# Directions for this task:
Copy every line in the listing that contains "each".

======== Raw data

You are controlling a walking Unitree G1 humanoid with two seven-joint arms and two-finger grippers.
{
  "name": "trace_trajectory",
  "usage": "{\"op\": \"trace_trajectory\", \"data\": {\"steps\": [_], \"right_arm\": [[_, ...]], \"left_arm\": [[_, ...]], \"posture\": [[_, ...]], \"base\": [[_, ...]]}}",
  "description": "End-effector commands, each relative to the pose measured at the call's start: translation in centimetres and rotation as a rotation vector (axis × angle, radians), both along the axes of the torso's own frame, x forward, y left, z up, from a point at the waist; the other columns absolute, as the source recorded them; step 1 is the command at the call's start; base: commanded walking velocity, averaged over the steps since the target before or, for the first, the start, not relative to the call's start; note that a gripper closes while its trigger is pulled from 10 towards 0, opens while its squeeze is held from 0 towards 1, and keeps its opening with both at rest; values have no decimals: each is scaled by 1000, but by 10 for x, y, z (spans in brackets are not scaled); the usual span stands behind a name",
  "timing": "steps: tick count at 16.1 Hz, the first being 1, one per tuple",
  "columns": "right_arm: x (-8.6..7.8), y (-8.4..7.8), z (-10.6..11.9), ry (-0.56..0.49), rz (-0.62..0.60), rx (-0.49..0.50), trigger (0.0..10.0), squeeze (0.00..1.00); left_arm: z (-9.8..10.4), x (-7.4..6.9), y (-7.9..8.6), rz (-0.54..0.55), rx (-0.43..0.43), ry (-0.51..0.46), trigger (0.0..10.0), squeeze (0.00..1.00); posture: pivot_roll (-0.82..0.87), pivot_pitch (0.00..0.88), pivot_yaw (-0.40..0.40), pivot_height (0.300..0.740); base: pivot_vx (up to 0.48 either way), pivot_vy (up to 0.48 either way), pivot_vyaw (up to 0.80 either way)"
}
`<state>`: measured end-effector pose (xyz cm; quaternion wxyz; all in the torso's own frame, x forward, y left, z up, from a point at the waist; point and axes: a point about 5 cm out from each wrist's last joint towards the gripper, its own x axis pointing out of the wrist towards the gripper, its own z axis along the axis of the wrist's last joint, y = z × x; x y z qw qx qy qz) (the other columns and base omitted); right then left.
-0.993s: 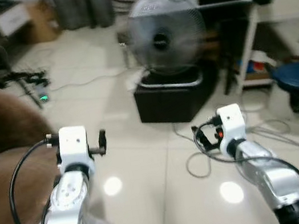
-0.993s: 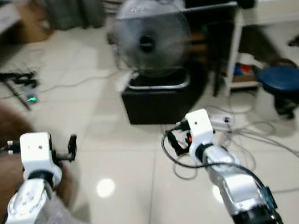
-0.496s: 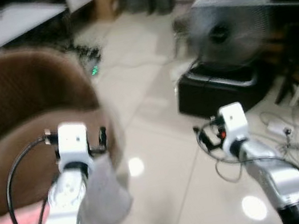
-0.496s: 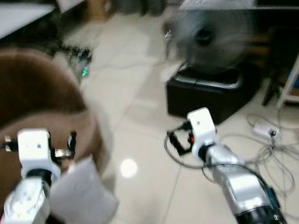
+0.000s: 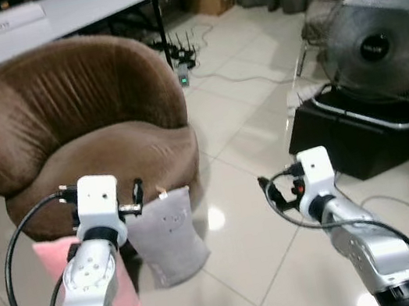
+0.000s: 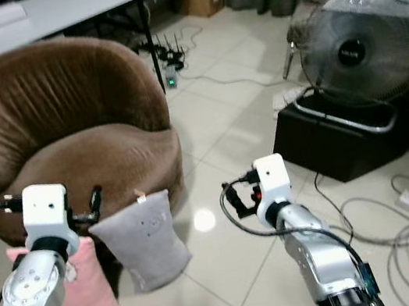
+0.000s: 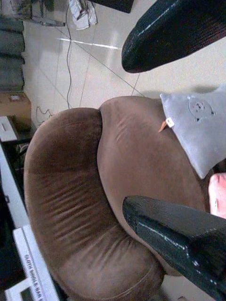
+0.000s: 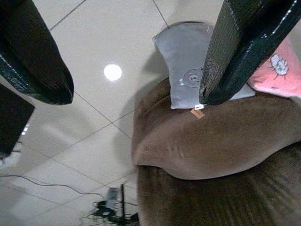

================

# Completed task:
  "description": "End-effector commands, each relative to the pose measured at the call's start: translation in centimetres and rotation as a rotation vector (axis × angle, radians), both along the axes of the torso's own frame, x forward, y left, z up, from a point at the waist; the other columns absolute, as the source recorded them; step 1 is the command at the call's start; base: commanded walking velocity, averaged over the steps since the target before or, for the first, the start, not relative to the call's start; note that a gripper closes while its trigger is pulled from 10 towards 0, opens while its squeeze is held from 0 towards 1, and keeps its opening with both at rest; values have no decimals: each is scaled by 1000, but by 10 for x, y, z (spans in brackets are not scaled); the usual span stands behind a name",
`<state>`: measured end-effector pose (xyz cm; quaternion wxyz; all in the torso's own frame, x forward, y left, z up, from a point at the waist; point and axes: a point about 5 cm out from each wrist's last joint towards the gripper, its own x axis pointing out of the wrist towards the gripper, its own z axis along the axis of the wrist's last joint, y = z × x; x y z qw qx qy qz) (the other columns and base omitted); right then left.

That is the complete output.